Councilwoman possibly violated state ethics laws for 'sweetheart deal' to nephew

ST. CHARLES PARISH, LA (WVUE) - A St. Charles Parish councilwoman may have violated state ethics laws when she sold land to her nephew for $100 and then that land was involved in a more than $1 million deal with the parish.

"This was not in what we say in the law as an arm's length transaction between disinterested parties. Far from it," Tulane Law Professor Joel Friedman said. "This is what you would call a sweetheart deal."

On Aug. 10, Councilwoman Mary Clulee sold more than 300 acres of marshland off of Highway 90 in Boutte for $100 and other "valuable consideration" to Gator Cove Marina LLC.

Gator Cove Marina is owned Gerald Savioe Jr., who Clulee admits is her husband's nephew.

On Aug. 28, St. Charles Parish President Larry Cochran introduced the ordinance to lease 32 acres of Savoie's newly acquired land for a location to build a boat launch. The lease called for the parish to pay $54,000 a year for 30 years, a total of $1.6 million.

Council members Benedetto, Gibbs, Woodruff, Fletcher and Fisher-Perrier voted to approve the lease. Council members Hogan and Wilson voted against it. Councilwoman Mary Clulee abstained.

On Aug. 31, Cochran signed the lease agreement.

"Is this really a fair dealing? Is this really above board?," Friedman asked. "It just smacks of inside dealing...The taxpayers of St. Charles Parish are paying, indirectly, for the cost of this lease agreement."

At the August meeting, Cochran said work on a lease agreement of this property had been ongoing for sometime.

"We vetted this project for a year. There's a lot of work that's been done on this property," he said to the audience.

Last year, Clulee wrote a letter to the Louisiana Ethics Commission asking if she could lease the property to the parish herself. The commission responded, saying the state code of ethics prohibits her from leasing property to any department within St. Charles Parish Government. Friedman believes that shows Clulee knowingly went around the ethics code, which he said is a violation in itself.

"She knew about this potential business arrangement that she, in fact, had been working on herself while she owned the land that was under discussion. But before the deal was consummated, she made the transfer. To a reasonable person, that suggests that the purpose and the sole purpose for this alleged transfer of ownership was not to transfer ownership, it was to avoid the ethics obligations."

The commission also warned Clulee if she had a "substantial economic interest" she must disclose "that conflict or potential conflict."

At the August meeting, Clulee discussed the transfer, but not that she sold the land to her nephew for $100.
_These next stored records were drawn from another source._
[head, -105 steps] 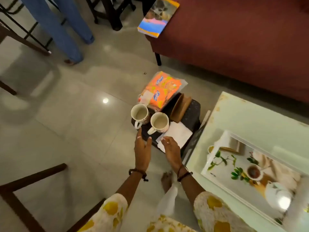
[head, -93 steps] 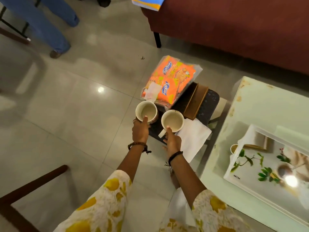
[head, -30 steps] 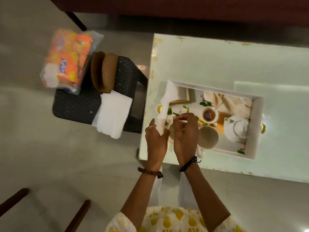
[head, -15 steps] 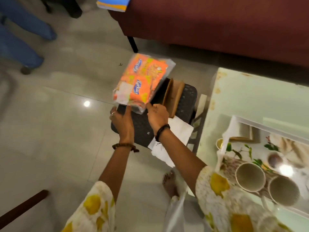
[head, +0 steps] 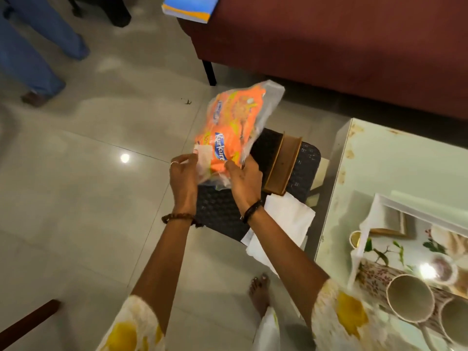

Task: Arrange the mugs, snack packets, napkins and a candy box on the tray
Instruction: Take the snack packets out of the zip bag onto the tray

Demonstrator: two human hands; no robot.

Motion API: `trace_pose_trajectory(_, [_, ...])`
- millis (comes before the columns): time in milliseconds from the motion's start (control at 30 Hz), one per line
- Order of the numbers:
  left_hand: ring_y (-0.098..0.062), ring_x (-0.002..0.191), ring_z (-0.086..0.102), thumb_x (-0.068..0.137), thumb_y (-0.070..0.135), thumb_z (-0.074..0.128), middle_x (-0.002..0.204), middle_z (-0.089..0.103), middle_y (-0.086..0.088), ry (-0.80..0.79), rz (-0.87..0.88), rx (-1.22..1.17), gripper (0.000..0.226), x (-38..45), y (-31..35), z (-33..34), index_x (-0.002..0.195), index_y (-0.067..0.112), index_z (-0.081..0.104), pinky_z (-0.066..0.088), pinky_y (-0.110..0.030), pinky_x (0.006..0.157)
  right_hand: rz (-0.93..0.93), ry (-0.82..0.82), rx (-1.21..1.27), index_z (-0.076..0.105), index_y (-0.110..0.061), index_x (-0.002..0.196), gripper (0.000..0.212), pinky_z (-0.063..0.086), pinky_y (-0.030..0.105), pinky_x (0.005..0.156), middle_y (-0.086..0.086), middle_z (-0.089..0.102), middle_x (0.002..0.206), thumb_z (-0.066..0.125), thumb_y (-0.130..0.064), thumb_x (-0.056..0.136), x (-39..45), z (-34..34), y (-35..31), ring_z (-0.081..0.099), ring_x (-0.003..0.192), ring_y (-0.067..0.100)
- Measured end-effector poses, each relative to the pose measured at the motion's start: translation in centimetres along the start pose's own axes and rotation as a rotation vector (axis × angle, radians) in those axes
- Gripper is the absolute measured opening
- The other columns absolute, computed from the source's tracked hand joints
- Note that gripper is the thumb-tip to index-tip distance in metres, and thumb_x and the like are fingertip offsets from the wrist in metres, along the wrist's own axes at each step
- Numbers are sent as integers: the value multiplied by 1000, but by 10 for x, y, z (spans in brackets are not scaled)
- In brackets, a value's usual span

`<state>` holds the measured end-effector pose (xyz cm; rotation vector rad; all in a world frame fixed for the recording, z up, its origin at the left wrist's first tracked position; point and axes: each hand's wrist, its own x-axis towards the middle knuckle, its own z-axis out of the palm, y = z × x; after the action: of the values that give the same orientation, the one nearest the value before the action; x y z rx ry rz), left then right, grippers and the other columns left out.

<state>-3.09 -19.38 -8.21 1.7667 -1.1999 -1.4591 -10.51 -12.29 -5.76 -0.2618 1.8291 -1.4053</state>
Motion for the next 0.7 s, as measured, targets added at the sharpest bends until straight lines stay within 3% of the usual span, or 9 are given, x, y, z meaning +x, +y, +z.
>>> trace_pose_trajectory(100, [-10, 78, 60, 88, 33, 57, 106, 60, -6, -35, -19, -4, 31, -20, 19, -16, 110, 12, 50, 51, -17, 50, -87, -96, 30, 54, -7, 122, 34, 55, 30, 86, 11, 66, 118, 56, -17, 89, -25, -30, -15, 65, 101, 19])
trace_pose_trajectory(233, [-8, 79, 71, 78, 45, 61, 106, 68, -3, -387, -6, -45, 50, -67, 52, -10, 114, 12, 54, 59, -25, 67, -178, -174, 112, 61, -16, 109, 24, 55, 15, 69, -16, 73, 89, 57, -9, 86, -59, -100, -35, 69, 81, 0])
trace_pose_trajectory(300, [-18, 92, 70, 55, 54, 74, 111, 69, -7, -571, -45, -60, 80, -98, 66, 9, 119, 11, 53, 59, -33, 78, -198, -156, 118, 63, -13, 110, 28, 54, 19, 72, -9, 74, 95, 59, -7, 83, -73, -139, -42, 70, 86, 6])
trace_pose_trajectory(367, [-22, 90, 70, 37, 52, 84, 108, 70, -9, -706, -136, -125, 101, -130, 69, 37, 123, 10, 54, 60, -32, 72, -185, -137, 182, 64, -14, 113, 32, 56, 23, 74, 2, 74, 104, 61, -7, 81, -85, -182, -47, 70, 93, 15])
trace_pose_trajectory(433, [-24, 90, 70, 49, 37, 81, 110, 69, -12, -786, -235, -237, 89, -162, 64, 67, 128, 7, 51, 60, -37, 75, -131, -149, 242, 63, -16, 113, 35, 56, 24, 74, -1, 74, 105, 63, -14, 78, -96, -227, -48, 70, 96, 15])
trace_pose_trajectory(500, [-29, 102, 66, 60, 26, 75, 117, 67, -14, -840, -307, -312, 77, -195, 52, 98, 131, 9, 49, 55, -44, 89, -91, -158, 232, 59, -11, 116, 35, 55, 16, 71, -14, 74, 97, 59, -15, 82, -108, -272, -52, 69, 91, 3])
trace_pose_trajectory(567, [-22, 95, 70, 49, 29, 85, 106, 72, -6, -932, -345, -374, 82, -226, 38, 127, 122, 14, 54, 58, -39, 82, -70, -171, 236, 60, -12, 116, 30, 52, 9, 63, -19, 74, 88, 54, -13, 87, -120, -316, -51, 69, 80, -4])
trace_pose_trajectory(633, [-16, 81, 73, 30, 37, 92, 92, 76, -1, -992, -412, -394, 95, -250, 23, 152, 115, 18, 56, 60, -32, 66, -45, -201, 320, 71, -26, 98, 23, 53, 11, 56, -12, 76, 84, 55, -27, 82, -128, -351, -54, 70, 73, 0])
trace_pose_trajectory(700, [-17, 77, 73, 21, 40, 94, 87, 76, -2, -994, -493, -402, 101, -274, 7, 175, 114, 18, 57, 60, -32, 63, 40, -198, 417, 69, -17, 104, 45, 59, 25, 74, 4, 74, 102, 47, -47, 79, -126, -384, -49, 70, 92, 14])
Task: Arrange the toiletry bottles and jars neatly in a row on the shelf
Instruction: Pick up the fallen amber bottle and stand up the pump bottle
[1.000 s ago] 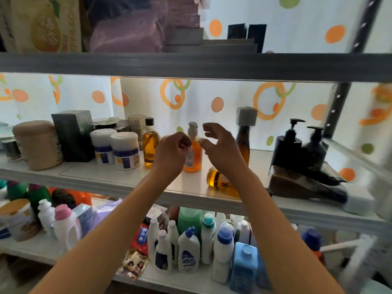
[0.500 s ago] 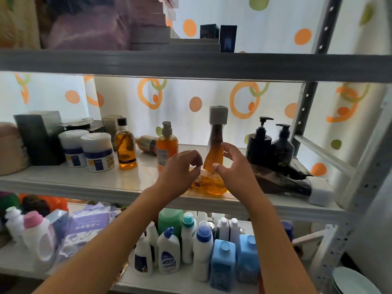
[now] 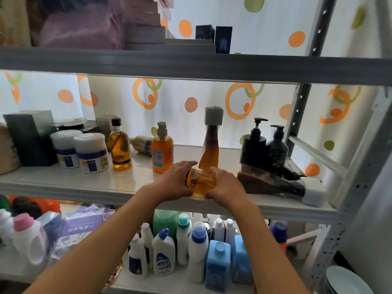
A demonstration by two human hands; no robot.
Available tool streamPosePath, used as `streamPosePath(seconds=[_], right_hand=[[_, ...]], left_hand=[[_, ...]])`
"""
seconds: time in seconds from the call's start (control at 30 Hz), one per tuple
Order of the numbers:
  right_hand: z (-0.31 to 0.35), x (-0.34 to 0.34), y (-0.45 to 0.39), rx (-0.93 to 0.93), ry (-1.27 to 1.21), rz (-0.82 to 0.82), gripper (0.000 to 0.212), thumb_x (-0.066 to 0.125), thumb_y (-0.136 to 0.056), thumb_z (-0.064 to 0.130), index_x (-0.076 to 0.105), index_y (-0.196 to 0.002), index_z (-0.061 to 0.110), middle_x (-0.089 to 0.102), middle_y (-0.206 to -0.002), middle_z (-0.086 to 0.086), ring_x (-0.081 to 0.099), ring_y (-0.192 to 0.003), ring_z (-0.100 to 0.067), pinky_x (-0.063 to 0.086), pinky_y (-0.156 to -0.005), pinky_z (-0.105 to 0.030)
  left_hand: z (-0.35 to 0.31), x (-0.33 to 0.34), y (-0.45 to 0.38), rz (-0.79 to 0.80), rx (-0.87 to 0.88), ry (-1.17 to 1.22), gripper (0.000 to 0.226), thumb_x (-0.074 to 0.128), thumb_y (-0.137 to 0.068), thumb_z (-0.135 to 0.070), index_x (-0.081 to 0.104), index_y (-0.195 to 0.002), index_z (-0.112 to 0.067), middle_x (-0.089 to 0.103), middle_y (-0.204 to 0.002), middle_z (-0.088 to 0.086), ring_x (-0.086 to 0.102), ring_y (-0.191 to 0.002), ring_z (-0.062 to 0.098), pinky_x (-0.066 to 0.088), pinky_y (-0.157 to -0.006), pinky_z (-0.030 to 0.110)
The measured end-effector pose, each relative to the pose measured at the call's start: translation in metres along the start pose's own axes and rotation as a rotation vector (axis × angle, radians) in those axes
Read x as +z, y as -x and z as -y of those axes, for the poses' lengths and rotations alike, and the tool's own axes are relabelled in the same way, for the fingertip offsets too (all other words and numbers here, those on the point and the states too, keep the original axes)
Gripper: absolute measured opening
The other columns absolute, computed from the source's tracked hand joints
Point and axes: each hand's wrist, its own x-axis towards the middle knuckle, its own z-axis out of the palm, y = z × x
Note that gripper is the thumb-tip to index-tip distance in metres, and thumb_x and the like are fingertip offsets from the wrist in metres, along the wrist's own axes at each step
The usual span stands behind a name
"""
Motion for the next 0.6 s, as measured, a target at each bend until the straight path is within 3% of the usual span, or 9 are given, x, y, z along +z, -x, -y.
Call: streamPosePath(seconds=[0.1,0.27,0.43,0.53,0.6], right_hand=[[-0.002,0.006,-0.003,0.026,0.041,-0.044,0.064,0.078,-0.078,0.026,0.048,-0.135,0.021,0.063,-0.124,-0.004,0.063,-0.106,-0.023,0.049,-0.088,-0.030],[0.000,0.011,-0.001,-0.010,-0.003,-0.060,0.067,0.081,-0.075,0.031,0.050,-0.134,0.026,0.064,-0.124,-0.001,0.064,-0.106,-0.021,0.052,-0.093,-0.034],[0.010,0.012,0.001,-0.103,-0.009,-0.040,0.064,0.082,-0.077,0.025,0.052,-0.134,0.022,0.063,-0.126,-0.003,0.062,-0.108,-0.022,0.048,-0.097,-0.034],[0.028,0.013,-0.003,-0.187,-0.068,-0.036,0.065,0.084,-0.073,0.020,0.056,-0.132,0.020,0.065,-0.124,-0.003,0.057,-0.099,-0.013,0.044,-0.095,-0.028],[0.042,0.018,-0.009,-0.247,-0.117,-0.039,0.068,0.085,-0.072,0.021,0.056,-0.133,0.023,0.065,-0.124,0.000,0.057,-0.103,-0.013,0.046,-0.101,-0.037]], left_hand=[[0.006,0.004,-0.004,-0.004,0.028,-0.155,0.094,0.074,-0.078,-0.018,0.016,-0.151,-0.028,0.026,-0.156,0.002,0.029,-0.141,0.024,0.040,-0.109,0.044],[0.014,0.007,-0.003,-0.100,0.120,-0.376,0.079,0.070,-0.085,-0.024,0.024,-0.149,-0.026,0.040,-0.147,0.003,0.036,-0.135,0.023,0.039,-0.107,0.040],[0.032,-0.008,0.014,-0.030,0.099,-0.184,0.077,0.076,-0.079,-0.025,0.034,-0.143,-0.025,0.040,-0.144,0.001,0.039,-0.133,0.021,0.041,-0.107,0.041],[0.044,-0.030,0.035,-0.131,0.069,-0.044,0.071,0.079,-0.072,-0.022,0.045,-0.135,-0.023,0.048,-0.132,-0.001,0.049,-0.118,0.016,0.048,-0.096,0.032],[0.053,-0.050,0.050,-0.210,0.059,-0.049,0.067,0.081,-0.068,-0.027,0.051,-0.127,-0.025,0.052,-0.122,-0.005,0.051,-0.108,0.011,0.049,-0.091,0.030]])
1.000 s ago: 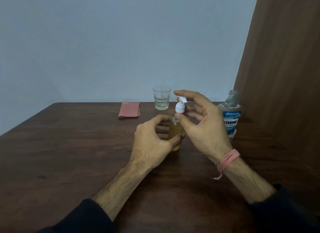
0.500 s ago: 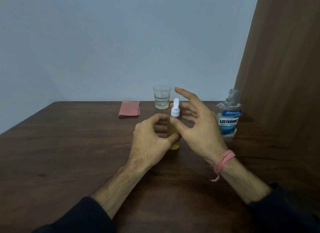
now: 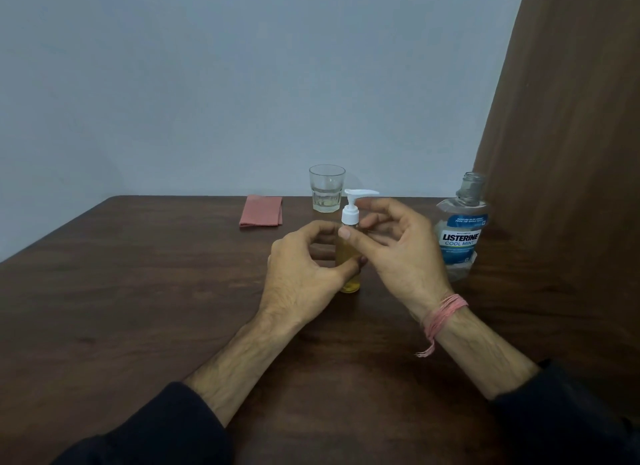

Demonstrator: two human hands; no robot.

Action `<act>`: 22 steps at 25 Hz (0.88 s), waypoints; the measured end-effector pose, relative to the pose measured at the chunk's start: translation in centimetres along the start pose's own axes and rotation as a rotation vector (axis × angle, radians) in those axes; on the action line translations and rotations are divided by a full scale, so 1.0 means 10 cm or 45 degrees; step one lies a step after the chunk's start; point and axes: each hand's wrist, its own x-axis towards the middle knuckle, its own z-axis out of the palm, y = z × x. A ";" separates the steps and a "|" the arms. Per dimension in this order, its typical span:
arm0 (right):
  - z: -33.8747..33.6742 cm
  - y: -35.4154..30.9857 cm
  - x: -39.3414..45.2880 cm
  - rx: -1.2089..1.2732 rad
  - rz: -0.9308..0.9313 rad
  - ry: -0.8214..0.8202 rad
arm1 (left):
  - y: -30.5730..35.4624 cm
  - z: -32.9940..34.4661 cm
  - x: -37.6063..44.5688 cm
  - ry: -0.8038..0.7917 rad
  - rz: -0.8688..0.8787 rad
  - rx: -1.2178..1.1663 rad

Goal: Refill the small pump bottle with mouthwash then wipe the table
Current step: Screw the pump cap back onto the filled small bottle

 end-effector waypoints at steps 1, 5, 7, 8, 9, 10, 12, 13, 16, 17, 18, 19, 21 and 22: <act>0.01 0.01 0.00 -0.019 0.004 -0.007 | 0.00 0.00 0.00 -0.001 0.003 0.008; 0.00 0.06 0.01 -0.017 0.052 -0.007 | 0.00 -0.02 -0.01 -0.009 -0.003 0.037; -0.03 0.08 0.03 0.045 0.116 -0.003 | 0.00 -0.02 -0.01 -0.020 -0.019 0.036; -0.03 0.09 0.03 0.060 0.122 -0.006 | 0.00 -0.03 -0.01 -0.019 -0.027 0.038; -0.03 0.10 0.02 0.064 0.110 -0.002 | 0.00 -0.03 -0.01 -0.020 -0.031 0.046; -0.03 0.10 0.02 0.059 0.087 0.002 | 0.01 -0.03 0.00 -0.023 -0.030 0.063; -0.02 0.10 0.03 0.041 0.036 -0.051 | 0.02 -0.03 0.00 -0.034 -0.029 0.084; -0.03 0.11 0.03 0.037 0.025 -0.101 | 0.03 -0.03 -0.01 -0.043 -0.030 0.079; -0.03 0.12 0.04 0.059 0.036 -0.183 | 0.03 -0.03 -0.02 -0.064 -0.039 0.069; -0.03 0.12 0.04 0.041 0.025 -0.163 | 0.04 -0.03 -0.02 -0.068 -0.040 0.071; -0.03 0.13 0.04 0.014 0.011 -0.127 | 0.03 -0.03 -0.02 -0.069 -0.034 0.073; -0.03 0.13 0.04 0.009 0.012 -0.087 | 0.03 -0.02 -0.02 -0.071 -0.028 0.073; -0.05 0.13 0.05 0.090 0.077 -0.046 | 0.04 -0.03 -0.02 -0.082 -0.026 0.068; -0.06 0.13 0.05 0.125 0.105 -0.066 | 0.04 -0.02 -0.02 -0.090 -0.026 0.068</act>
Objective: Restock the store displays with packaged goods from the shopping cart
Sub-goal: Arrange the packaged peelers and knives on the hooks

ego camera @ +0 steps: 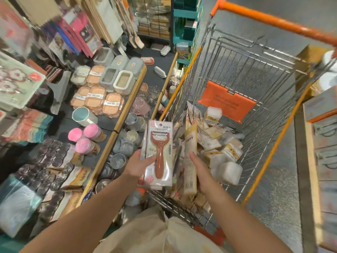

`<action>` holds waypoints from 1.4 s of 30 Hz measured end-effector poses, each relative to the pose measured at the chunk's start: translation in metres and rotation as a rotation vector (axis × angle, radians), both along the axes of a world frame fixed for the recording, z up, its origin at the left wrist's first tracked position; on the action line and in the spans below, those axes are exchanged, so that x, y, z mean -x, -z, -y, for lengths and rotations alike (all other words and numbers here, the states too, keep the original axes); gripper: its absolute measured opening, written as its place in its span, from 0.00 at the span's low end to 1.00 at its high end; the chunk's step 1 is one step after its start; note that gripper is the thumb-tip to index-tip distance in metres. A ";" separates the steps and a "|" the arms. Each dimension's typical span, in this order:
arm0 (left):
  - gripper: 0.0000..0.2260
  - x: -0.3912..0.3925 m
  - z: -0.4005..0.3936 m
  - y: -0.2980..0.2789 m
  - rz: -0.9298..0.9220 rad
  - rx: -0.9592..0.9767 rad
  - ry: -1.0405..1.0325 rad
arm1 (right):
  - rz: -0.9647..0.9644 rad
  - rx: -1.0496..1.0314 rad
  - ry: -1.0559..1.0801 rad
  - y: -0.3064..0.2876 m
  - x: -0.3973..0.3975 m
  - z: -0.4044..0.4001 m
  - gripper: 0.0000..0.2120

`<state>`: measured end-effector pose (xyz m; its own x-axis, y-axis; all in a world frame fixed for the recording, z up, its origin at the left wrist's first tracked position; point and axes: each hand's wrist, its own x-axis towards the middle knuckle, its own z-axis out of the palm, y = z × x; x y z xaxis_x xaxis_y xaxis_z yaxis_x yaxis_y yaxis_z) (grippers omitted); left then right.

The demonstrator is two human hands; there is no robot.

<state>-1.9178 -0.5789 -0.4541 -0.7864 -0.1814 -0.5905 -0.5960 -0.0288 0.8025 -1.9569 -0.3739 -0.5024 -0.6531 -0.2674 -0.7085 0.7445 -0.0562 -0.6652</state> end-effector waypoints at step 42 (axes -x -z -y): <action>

"As to the recent transfers of the property the reason why it was delayed for so long, there was no reason to transfer if the parish wasn't going to go forward with the lease," Clulee told the council.

At the meeting, Councilman Paul Hogan suggested leasing the land for one year is more than the land is worth.

"Throwing our taxpayers dollars away. I strongly urge y'all not to do that to do that to the taxpayers of our parish," Hogan said at the meeting.

"If you're renting it for more than the value of the land every year, that doesn't sound like the fair market value," Friedman said.

After FOX 8 started asking questions about the lease and its price tag, Cochran announced he would ask the council to cancel the lease.

Clulee denied FOX 8's requests for an on-camera interview and would only release a statement saying:

"The parish administration in its attempt to provide a public boat launch in the vicinity of Lake Cataouatche recognized the potential of the Gator Cove Marina site.

"She should know better than to do this. The coincidence of the transfer is beyond coincidence. It's just beyond coincidence," Friedman said.

FOX 8 asked Clulee specifically about the timing of the land transfer to her nephew, but she has not responded.

Last week, Clulee said over the phone the land is "worth what someone will pay for it" when she was asked how much she believed the land was worth

The Louisiana Ethics Commission would not deny nor confirm if the agency was involved in an investigation into Clulee's actions.